| RECORDS PROVIDED |
────────
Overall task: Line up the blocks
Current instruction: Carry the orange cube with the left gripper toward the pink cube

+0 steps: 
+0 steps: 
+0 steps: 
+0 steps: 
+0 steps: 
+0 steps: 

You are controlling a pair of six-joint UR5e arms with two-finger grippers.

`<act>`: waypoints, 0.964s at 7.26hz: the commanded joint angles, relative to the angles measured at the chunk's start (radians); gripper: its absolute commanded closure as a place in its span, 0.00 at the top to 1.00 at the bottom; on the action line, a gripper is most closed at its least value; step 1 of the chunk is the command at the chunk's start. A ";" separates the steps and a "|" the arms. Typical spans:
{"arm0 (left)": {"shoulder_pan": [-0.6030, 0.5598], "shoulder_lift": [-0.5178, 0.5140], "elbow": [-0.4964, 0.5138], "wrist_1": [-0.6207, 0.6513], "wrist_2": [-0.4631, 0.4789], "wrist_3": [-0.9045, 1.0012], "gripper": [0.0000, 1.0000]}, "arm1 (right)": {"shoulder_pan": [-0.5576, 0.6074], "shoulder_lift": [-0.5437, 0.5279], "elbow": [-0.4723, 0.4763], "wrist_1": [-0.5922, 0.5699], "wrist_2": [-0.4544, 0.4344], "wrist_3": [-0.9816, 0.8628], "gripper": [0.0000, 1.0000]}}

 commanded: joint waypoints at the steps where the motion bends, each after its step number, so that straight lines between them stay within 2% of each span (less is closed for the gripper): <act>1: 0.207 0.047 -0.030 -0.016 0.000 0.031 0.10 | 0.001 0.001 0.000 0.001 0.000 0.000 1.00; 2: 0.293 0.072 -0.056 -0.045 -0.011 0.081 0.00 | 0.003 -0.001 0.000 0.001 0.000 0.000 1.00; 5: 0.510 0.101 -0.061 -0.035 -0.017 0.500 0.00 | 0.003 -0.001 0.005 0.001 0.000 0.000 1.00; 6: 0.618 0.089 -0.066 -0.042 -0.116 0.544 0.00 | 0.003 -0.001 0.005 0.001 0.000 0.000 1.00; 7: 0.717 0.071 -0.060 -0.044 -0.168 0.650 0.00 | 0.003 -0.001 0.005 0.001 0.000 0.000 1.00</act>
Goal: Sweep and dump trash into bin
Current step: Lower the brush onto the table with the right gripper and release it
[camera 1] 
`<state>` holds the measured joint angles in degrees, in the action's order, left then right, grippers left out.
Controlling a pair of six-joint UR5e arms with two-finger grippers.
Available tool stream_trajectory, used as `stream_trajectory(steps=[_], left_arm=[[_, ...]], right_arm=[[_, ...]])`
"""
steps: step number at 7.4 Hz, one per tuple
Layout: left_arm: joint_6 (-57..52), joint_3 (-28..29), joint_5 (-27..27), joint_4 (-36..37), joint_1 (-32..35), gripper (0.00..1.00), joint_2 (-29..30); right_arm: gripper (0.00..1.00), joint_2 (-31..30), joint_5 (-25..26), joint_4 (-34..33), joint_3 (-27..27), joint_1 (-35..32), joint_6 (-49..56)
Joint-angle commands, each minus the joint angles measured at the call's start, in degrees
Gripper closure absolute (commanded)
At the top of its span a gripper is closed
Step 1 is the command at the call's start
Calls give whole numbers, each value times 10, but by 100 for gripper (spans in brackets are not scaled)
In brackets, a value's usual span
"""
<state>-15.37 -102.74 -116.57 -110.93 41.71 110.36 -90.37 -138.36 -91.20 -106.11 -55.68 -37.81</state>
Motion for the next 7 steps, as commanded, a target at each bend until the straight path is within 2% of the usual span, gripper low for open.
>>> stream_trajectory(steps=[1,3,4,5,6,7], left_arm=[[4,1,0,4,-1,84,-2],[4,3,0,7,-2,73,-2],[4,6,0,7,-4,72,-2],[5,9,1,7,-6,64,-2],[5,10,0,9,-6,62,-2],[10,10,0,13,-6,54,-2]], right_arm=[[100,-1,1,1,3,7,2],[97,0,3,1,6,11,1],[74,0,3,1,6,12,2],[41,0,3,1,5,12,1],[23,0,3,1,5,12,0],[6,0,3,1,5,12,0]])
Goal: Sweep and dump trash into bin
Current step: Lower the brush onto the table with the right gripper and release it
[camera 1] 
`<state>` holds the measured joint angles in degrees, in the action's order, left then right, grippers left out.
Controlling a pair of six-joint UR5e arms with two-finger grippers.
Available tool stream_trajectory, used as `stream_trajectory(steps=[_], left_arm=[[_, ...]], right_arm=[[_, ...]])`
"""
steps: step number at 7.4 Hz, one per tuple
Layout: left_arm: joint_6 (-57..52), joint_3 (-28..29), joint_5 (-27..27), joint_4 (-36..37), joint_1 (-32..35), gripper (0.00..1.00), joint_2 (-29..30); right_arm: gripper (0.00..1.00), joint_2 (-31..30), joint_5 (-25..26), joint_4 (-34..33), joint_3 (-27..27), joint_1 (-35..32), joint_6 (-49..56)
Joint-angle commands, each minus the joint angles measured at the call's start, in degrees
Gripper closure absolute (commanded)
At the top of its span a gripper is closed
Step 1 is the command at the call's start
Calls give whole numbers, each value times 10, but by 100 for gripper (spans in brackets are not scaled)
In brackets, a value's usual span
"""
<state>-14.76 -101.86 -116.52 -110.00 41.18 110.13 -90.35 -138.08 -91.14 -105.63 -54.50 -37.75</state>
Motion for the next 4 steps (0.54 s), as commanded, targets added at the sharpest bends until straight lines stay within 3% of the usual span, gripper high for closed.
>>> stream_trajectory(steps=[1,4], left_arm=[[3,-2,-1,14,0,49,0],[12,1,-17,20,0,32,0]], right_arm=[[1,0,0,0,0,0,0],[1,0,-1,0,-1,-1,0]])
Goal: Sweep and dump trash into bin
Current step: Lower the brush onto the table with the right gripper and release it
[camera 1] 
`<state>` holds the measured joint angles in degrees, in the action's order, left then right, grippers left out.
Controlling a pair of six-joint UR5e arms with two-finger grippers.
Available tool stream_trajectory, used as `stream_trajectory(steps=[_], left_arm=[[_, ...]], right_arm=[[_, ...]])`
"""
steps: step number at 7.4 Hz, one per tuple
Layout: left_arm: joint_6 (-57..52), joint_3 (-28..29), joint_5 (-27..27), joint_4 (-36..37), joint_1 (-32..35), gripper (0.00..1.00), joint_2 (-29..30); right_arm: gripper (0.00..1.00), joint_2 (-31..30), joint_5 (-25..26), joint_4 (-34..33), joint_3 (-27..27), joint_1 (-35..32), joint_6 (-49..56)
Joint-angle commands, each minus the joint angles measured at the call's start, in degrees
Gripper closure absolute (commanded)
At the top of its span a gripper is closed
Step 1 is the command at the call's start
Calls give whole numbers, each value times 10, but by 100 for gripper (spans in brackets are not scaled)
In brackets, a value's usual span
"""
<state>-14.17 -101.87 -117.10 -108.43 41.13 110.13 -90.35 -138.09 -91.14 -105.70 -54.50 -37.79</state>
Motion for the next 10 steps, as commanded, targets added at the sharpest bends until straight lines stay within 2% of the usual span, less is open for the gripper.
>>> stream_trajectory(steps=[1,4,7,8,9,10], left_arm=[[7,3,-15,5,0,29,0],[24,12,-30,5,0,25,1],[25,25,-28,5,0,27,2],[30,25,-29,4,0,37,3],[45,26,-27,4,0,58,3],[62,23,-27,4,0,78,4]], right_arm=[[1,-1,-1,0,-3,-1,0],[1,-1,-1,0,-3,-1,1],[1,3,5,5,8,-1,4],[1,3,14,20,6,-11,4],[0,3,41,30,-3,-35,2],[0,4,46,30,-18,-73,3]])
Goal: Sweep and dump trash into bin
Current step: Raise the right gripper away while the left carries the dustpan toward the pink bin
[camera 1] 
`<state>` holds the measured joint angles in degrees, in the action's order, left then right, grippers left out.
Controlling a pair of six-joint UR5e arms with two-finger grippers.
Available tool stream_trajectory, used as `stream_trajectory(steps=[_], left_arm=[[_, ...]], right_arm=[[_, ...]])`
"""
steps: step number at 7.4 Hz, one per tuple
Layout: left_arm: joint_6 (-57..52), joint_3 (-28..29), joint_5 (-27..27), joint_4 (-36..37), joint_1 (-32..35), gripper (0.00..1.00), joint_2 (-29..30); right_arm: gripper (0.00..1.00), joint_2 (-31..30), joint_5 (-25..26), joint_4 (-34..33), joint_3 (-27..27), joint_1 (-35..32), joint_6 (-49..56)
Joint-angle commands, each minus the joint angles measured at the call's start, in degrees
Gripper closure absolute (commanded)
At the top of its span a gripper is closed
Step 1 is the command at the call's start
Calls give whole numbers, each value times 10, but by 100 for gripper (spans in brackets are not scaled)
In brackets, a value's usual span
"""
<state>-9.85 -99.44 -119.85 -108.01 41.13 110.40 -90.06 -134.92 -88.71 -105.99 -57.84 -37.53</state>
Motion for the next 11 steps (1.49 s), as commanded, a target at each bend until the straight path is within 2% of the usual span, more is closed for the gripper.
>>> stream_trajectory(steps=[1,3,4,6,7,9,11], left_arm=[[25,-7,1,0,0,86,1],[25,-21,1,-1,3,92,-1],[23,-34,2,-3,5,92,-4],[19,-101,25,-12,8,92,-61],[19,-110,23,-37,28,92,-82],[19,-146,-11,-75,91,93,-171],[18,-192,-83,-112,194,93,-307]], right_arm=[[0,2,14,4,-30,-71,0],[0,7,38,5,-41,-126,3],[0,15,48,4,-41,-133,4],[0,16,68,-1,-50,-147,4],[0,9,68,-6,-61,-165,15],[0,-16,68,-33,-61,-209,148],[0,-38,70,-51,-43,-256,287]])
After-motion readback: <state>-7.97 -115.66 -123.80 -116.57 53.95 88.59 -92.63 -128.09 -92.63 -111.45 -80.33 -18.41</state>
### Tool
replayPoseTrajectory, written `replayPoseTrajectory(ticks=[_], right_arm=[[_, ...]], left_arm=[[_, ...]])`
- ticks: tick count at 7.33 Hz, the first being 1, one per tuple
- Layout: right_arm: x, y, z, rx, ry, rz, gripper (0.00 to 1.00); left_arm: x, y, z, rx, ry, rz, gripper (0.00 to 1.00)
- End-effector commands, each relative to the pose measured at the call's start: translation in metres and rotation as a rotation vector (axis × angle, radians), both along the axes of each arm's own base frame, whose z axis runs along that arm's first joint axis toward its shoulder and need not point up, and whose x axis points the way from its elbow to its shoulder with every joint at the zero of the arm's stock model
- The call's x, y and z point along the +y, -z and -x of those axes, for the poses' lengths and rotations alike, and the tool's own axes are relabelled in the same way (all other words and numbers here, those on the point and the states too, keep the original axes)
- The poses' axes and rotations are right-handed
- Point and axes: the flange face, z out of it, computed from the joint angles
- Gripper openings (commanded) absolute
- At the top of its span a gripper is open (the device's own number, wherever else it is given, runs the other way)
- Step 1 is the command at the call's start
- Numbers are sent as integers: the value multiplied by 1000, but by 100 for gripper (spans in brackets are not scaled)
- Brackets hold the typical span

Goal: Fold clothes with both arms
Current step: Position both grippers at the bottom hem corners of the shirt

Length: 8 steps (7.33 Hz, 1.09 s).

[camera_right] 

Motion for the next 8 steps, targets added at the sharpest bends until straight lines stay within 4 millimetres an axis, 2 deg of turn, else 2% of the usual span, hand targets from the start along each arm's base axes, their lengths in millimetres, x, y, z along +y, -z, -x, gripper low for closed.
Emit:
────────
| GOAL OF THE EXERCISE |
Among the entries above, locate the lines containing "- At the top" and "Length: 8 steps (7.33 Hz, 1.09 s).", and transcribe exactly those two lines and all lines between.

| RESPONSE TO THIS EXERCISE |
- At the top of its span a gripper is open (the device's own number, wherever else it is given, runs the other way)
- Step 1 is the command at the call's start
- Numbers are sent as integers: the value multiplied by 1000, but by 100 for gripper (spans in brackets are not scaled)
- Brackets hold the typical span

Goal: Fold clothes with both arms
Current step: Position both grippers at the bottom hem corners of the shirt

Length: 8 steps (7.33 Hz, 1.09 s).

Nothing remains to be added to the output.